Pictures stay out; please output the remaining data exactly.

= Beginning of Section =

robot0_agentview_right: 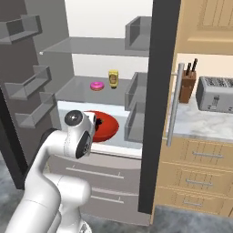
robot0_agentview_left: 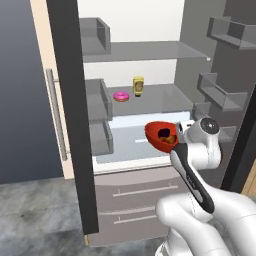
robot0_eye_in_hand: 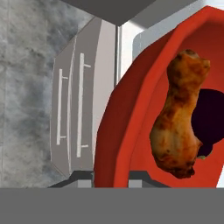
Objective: Pick the chicken drumstick and eggplant from their plates and place them in the bowl. Then put the bowl in the fridge.
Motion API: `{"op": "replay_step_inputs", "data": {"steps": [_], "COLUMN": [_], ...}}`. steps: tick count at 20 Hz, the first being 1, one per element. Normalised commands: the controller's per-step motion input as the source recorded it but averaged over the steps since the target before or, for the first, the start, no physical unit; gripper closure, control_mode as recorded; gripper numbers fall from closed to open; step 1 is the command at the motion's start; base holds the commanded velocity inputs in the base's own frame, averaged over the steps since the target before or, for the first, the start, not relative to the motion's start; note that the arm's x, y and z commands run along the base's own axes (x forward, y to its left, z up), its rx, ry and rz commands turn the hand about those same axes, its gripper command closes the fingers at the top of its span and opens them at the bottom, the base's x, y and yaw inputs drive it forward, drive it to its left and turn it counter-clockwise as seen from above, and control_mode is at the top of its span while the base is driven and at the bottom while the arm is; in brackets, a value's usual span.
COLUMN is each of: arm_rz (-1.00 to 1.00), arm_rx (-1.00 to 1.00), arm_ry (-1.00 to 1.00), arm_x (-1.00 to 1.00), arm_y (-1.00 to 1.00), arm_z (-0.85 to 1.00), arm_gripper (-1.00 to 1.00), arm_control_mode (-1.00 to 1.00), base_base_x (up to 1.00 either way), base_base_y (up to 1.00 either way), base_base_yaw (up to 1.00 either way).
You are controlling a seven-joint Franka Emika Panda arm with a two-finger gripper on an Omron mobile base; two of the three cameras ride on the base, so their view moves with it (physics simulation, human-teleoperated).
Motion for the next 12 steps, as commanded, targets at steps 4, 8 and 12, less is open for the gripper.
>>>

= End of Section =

> Result:
robot0_agentview_right: 
robot0_agentview_left: 
robot0_eye_in_hand: 
Objective: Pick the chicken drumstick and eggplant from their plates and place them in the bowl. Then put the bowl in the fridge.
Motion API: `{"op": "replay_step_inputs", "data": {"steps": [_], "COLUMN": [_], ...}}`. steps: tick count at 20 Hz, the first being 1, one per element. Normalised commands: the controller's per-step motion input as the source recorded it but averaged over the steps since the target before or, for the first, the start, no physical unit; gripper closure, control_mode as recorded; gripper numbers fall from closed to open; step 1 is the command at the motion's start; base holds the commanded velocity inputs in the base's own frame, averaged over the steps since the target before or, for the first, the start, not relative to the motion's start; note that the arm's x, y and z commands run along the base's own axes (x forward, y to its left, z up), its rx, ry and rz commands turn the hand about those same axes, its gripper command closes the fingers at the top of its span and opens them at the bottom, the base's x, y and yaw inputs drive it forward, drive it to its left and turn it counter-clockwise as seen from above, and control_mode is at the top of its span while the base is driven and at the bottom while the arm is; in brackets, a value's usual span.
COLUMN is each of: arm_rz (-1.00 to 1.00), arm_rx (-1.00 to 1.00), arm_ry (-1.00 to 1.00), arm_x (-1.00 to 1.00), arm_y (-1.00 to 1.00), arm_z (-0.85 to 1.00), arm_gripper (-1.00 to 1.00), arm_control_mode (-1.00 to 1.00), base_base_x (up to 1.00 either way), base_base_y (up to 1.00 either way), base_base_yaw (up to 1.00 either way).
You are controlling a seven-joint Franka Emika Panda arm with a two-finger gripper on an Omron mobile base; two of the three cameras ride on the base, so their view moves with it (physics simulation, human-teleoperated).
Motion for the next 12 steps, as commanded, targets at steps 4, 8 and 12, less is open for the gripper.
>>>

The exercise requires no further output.